The wrecked Celsius Network is attempting to make moves that will appease many investors who are dissatisfied with the company’s operations. However, it appears that this transition will be difficult. Celsius is attempting to lift its asset freeze in order to appease clients whose assets have been frozen for much of the year. However, several government organizations are campaigning to prevent this from happening. This week’s additions to the list. The U.S. Department of Justice (DOJ) has filed a petition opposing the move sought by hundreds of thousands of Celsius users.

Will Celsius Ever Get Back Up?

This is not the first complaint filed against the company during its reorganization. The DOJ’s objection follows those of Vermont and Texas financial regulators. Those complaints are about a different attempt by Celsius to reorganize assets.

In addition to its application to unfreeze some of its clients’ assets, the company is attempting to sell $23 million in stablecoin holdings. This move was opposed by two Texas finance agencies and one Vermont agency. According to the organizations, more than 40 states are looking into Celsius’s activities prior to its bankruptcy.

More than 500,000 clients have been unable to withdraw their holdings from the company’s services. This means they’ve had to watch their prices plummet while unable to exit their positions.

Allowing Celsius to sell assets during the investigations would thus be inappropriate, according to these court documents.

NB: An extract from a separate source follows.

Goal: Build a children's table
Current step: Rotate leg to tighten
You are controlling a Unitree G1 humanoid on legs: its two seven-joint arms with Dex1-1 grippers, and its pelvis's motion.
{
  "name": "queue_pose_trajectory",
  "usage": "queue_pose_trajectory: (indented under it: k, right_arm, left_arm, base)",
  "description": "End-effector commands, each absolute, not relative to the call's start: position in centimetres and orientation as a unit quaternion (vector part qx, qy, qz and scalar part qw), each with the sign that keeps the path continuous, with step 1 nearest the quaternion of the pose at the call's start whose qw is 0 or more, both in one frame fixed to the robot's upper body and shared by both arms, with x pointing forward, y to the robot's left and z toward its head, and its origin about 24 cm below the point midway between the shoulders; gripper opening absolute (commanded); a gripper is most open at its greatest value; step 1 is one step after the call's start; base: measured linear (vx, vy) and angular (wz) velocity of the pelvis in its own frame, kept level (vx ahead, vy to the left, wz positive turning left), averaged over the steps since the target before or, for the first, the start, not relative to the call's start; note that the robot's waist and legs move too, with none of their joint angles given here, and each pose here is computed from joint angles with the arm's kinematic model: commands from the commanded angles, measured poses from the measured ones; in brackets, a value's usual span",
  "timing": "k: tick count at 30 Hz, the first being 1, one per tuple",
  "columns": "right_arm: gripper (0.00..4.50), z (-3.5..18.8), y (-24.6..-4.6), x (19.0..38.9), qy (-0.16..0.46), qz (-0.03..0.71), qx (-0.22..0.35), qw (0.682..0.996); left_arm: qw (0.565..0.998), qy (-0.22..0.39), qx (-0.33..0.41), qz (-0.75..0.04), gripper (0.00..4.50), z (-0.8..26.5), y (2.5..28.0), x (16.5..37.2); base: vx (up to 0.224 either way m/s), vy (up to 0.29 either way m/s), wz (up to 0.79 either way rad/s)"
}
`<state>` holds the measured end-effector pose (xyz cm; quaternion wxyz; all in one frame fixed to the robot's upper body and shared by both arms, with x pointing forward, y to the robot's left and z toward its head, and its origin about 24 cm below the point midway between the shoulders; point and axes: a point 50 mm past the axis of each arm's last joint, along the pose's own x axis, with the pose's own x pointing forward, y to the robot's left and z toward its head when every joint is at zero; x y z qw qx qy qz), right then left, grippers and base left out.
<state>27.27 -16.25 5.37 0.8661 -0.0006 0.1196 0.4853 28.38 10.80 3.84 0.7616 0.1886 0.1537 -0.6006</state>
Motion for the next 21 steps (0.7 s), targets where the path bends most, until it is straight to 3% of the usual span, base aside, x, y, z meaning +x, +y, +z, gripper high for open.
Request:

Not to mention that it hasn’t revealed what it intends to do with the proceeds of the sale. The DOJ’s complaint mentions these filings as well. It refers to Celsius’ motion as a request for “troublingly broad permission,” citing its ambiguity about the terms and plans following the sale.

More Problems Face Celsius

The company is also dealing with problems outside of bankruptcy court. Alex Mashinsky, the company’s founder and first CEO, abruptly stepped down as CEO last week, causing some confusion. 

This week, it was revealed that he had made suspicious moves before the company’s bankruptcy proceedings. Mashinsky allegedly withdrew $10 million from the company’s lending service shortly before assets were frozen.

According to Celsius’s initial filing, a flood of withdrawals would disproportionately benefit the first to withdraw their assets. This knowledge influenced its decision to halt withdrawals. Mashinsky knowingly withdrawing his own assets before freezing the assets of his clients is thus a highly contentious revelation.

Motion Filed to Recognized USDC Investors as Secured Creditors

A retail investor Nicole Barstow has moved to consider all USDC investors and Celsius account owners as secure creditors and for various reasons.

First, Nicole claims that USDC is a collateralized Stablecoin as it’s backed by the USD. When any USDC retail investors issue loans to Celsius, and after a deposit of the USDC into Celsius’ wallet, the load is a secured loan as the USD backs it as collateral. Lastly, under bankruptcy code priority rules, all secured creditors have the right to acquire the full value of the collateral, which secures their claims up to the full amount owed.

The secured creditor has first priority in collecting debts from the property on which it has a lien. The unsecured creditor receives no such protection; voluntary repayment from the debtor is the best repayment method.